The aim of this study is to identify the gene targets of the Notch ligand JAG1 in the postnatal cochlea. JAG1 was conditionally deleted in mice carrying both an inducible Cre allele (Sox2CreER) and a floxed (fl) Jag1 allele. Tamoxifen was administered to P0/P1 pups. Cochlear tissues from 6 Sox2CreER/+Jag1fl/fl and wildtype littermate controls were dissected under the dissecting microscope in ice-cold DEPC-treated PBS and stored in RNAlater (Invitrogen) at 4?C. The RNAs were purified by RNeasy Micro Kit (QIAGEN). The quality and quantity of RNAs were measured by a 2100 bioanalyzer (Agilent). Illumina compatible sequencing libraries were generated by the University of Rochester Genomics Research Center. Libraries were hybridized to the Illumina flow cell and single-end reads of 100nts were generated.
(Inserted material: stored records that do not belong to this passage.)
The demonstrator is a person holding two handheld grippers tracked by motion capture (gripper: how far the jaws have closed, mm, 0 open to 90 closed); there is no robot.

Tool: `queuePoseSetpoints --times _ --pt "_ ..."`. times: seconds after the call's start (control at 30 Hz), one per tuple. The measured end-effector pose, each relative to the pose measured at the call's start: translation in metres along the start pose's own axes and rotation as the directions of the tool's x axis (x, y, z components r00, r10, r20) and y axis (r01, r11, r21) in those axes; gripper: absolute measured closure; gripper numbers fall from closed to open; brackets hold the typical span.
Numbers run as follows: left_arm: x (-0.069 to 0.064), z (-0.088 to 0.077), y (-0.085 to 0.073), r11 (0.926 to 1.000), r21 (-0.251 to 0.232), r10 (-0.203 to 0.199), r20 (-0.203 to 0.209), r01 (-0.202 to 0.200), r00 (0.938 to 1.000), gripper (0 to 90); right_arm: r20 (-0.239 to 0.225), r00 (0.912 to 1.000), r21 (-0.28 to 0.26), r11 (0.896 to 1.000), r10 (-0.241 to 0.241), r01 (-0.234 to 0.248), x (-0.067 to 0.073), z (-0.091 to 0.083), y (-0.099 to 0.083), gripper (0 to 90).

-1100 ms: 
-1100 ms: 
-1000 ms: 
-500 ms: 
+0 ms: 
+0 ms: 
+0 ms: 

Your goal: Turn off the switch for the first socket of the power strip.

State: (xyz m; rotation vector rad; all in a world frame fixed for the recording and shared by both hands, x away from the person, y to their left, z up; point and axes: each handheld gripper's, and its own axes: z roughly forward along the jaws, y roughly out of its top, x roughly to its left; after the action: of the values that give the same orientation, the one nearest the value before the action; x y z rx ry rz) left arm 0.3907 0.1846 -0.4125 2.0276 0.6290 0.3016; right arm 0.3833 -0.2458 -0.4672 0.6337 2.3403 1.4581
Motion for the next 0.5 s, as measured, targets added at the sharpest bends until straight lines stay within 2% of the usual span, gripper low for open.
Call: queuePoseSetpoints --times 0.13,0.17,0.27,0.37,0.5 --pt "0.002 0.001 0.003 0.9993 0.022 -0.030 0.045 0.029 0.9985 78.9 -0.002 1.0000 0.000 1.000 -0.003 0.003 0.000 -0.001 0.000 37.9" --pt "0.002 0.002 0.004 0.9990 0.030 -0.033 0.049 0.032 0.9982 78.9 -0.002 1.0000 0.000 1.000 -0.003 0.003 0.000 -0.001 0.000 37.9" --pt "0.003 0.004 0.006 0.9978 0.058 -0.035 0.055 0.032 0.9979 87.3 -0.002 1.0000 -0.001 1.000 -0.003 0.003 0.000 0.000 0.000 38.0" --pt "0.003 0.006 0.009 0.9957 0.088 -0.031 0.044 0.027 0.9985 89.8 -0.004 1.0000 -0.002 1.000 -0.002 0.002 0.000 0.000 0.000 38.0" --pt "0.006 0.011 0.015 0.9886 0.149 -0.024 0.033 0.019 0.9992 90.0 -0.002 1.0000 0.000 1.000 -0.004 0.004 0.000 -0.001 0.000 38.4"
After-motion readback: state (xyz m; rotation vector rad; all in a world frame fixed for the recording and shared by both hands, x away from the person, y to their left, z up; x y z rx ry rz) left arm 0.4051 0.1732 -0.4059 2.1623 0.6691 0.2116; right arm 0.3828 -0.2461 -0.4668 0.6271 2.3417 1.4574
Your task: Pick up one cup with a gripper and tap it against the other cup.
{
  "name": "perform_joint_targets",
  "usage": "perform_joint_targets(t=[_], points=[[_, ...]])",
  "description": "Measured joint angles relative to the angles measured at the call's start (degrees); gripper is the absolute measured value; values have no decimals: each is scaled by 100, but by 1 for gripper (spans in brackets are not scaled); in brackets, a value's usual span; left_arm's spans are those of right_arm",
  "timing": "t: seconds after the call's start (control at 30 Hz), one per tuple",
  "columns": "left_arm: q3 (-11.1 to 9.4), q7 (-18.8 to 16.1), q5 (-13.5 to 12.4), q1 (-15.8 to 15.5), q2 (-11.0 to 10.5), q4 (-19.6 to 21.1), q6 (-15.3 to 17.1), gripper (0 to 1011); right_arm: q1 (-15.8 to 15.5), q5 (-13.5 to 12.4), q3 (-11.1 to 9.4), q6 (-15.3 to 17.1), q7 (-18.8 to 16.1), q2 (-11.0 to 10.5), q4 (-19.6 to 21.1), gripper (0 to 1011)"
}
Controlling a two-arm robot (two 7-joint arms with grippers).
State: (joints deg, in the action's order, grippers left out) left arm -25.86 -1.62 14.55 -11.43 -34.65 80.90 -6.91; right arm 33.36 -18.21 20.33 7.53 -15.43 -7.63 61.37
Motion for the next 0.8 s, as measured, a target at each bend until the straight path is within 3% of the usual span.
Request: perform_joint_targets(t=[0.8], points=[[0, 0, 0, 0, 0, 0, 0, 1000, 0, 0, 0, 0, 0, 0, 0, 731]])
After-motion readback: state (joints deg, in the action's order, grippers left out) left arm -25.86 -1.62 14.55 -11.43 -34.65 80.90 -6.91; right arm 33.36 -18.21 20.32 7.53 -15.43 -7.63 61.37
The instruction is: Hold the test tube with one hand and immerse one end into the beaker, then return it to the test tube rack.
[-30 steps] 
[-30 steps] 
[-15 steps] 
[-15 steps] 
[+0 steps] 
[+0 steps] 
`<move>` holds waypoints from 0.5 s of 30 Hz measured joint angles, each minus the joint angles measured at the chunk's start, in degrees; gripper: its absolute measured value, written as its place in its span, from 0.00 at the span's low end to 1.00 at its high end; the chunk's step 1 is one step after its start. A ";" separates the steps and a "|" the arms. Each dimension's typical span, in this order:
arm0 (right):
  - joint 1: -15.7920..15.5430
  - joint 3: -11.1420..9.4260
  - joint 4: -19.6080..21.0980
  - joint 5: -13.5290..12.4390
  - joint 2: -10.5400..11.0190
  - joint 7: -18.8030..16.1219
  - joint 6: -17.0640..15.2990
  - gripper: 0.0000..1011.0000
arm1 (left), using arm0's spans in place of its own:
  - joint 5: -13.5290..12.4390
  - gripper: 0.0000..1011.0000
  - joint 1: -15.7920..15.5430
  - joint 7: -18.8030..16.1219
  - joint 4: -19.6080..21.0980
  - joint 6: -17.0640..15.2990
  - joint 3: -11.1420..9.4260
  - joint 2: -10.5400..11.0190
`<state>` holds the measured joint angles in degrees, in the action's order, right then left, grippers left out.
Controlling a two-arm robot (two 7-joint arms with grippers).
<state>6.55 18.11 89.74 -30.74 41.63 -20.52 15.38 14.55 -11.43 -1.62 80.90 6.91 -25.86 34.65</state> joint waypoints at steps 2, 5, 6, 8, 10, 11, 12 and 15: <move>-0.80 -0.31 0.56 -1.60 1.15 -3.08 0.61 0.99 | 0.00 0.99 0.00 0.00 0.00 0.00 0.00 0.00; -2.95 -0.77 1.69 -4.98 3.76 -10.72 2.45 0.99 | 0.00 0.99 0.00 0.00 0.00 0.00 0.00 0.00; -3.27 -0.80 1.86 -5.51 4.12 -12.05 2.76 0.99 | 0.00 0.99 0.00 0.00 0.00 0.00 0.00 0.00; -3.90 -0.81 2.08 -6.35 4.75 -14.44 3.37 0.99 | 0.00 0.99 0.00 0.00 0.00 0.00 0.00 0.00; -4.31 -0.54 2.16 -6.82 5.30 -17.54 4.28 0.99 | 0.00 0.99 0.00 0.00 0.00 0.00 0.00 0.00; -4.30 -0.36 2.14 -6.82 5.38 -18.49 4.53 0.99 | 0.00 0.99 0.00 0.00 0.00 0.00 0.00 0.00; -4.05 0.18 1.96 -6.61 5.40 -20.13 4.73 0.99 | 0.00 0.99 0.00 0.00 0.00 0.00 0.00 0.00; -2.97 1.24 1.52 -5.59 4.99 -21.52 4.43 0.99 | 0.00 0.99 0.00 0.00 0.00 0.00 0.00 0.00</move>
Identification of significantly differentially expressed genes was determined using DeSeq2. We found 548 differentially expressed genes with an adjusted p-value of <0.05, 411 of those genes were significantly upregulated while 137 were significantly downregulated. Analysis of pathways revealed novel genes involved downstream of JAG1-Notch signaling in the postnatal cochlea. Overall design: To delete Jag1 in maturing cochlear supporting cells, we administered tamoxifen to Sox2CreER/+Jag1fl/fl (Jag1-mutant) and Sox2+/+ (control) mice at postnatal day (P)0/P1. At P6 we collected the cochlear sensory epithelium, extracted RNA and performed RNA-Seq. Six biological replicates of each genotype, Jag1-mutants and controls (wt), were compared.